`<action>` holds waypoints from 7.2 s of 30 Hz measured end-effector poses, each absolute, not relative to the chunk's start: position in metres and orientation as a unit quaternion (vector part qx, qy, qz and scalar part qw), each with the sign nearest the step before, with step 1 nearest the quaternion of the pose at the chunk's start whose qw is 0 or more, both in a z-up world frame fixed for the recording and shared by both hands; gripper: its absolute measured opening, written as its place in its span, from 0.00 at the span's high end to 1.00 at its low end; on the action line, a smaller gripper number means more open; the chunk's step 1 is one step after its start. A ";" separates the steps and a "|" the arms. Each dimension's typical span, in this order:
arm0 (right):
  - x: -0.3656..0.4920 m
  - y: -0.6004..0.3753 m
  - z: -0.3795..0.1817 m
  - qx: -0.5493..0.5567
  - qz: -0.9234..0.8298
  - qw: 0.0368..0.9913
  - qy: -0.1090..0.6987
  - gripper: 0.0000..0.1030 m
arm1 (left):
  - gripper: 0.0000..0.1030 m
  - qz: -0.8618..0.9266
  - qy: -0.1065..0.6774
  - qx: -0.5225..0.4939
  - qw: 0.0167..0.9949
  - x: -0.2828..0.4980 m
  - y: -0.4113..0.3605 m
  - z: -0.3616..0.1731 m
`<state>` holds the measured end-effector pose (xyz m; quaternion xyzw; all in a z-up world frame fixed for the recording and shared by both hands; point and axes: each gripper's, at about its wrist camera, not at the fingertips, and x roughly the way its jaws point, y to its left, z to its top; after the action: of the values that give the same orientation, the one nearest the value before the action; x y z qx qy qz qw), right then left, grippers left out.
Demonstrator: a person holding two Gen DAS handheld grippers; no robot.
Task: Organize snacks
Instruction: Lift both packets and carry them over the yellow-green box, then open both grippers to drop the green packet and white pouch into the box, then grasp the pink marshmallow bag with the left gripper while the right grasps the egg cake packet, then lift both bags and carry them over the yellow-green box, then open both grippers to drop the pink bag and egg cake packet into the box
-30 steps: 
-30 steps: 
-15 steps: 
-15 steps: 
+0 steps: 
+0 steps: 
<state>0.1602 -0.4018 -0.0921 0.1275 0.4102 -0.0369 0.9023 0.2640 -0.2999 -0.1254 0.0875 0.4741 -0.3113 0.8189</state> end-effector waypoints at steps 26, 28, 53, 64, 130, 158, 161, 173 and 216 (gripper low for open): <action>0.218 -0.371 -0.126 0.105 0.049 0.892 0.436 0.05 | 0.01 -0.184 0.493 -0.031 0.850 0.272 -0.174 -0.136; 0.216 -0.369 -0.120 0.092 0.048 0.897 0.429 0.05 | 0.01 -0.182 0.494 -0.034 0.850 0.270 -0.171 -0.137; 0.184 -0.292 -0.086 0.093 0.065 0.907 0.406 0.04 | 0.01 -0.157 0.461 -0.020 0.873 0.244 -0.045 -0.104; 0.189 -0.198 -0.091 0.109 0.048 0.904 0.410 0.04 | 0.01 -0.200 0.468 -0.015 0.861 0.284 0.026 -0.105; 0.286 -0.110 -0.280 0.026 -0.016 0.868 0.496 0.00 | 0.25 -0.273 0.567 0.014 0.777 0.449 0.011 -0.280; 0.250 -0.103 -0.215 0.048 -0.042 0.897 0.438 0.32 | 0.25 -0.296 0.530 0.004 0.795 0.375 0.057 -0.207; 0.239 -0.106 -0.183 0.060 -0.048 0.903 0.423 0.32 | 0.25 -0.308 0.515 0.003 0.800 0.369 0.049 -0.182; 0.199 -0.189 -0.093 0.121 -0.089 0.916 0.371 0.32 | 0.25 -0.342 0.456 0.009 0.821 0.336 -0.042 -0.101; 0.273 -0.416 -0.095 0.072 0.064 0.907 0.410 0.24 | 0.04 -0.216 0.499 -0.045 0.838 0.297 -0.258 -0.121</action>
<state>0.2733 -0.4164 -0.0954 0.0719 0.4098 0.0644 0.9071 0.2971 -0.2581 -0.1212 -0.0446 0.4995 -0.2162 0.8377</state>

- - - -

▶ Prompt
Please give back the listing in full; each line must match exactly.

▶ Solution to the problem
`<action>` holds waypoints from 7.2 s of 30 Hz measured end-effector poses, each absolute, not relative to the chunk's start: position in metres and orientation as a unit quaternion (vector part qx, qy, qz and scalar part qw), each with the sign nearest the step before, with step 1 nearest the quaternion of the pose at the chunk's start whose qw is 0 or more, both in a z-up world frame fixed for the recording and shared by both hands; gripper: its absolute measured opening, written as its place in its span, from 0.00 at the span's high end to 1.00 at its low end; on the action line, a smaller gripper number means more open; the chunk's step 1 is one step after its start. A ";" separates the steps and a "|" the arms. Each dimension's typical span, in this order:
arm0 (right):
  - x: -0.3656..0.4920 m
  - y: -0.6004..0.3753 m
  - z: -0.3795..0.1817 m
  - qx: -0.5493..0.5567
  - qz: -0.9234..0.8298
  - qw: 0.0368..0.9913
  - qy: -0.1090..0.6987
  - gripper: 0.0000..0.1030 m
arm1 (left):
  - gripper: 0.0000..0.1030 m
  - qz: -0.8618..0.9266
  - qy: -0.1065..0.6774
  - qx: -0.5225..0.4939
  - qw: 0.0167..0.9949
  - x: -0.2828..0.4980 m
  - y: -0.4113..0.3605 m
  - z: -0.3616..0.1731 m
`<state>` holds the measured end-effector pose (xyz m; quaternion xyzw; all in a z-up world frame fixed for the recording and shared by both hands; point and axes: each gripper's, at about its wrist camera, not at the fingertips, and x roughly the way its jaws point, y to its left, z to its top; after the action: of the values that give the same orientation, the one nearest the value before the action; x y z qx qy qz qw), right then left, grippers left out.
Demonstrator: a person holding two Gen DAS handheld grippers; no robot.
Task: Organize snacks
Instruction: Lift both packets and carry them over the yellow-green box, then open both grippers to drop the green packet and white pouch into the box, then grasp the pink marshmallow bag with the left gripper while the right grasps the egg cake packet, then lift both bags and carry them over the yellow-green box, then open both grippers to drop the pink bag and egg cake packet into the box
-30 steps: 
-30 steps: 
-15 steps: 
-15 steps: 
+0 steps: 
+0 steps: 
<state>0.1602 -0.4018 -0.0921 0.1275 0.4102 -0.0369 0.9023 0.2640 -0.2999 -0.1254 0.0875 0.4741 -0.3113 0.8189</state> end-effector waypoints at steps 26, 28, 53, 64, 130, 158, 161, 173 and 216 (gripper low for open): <action>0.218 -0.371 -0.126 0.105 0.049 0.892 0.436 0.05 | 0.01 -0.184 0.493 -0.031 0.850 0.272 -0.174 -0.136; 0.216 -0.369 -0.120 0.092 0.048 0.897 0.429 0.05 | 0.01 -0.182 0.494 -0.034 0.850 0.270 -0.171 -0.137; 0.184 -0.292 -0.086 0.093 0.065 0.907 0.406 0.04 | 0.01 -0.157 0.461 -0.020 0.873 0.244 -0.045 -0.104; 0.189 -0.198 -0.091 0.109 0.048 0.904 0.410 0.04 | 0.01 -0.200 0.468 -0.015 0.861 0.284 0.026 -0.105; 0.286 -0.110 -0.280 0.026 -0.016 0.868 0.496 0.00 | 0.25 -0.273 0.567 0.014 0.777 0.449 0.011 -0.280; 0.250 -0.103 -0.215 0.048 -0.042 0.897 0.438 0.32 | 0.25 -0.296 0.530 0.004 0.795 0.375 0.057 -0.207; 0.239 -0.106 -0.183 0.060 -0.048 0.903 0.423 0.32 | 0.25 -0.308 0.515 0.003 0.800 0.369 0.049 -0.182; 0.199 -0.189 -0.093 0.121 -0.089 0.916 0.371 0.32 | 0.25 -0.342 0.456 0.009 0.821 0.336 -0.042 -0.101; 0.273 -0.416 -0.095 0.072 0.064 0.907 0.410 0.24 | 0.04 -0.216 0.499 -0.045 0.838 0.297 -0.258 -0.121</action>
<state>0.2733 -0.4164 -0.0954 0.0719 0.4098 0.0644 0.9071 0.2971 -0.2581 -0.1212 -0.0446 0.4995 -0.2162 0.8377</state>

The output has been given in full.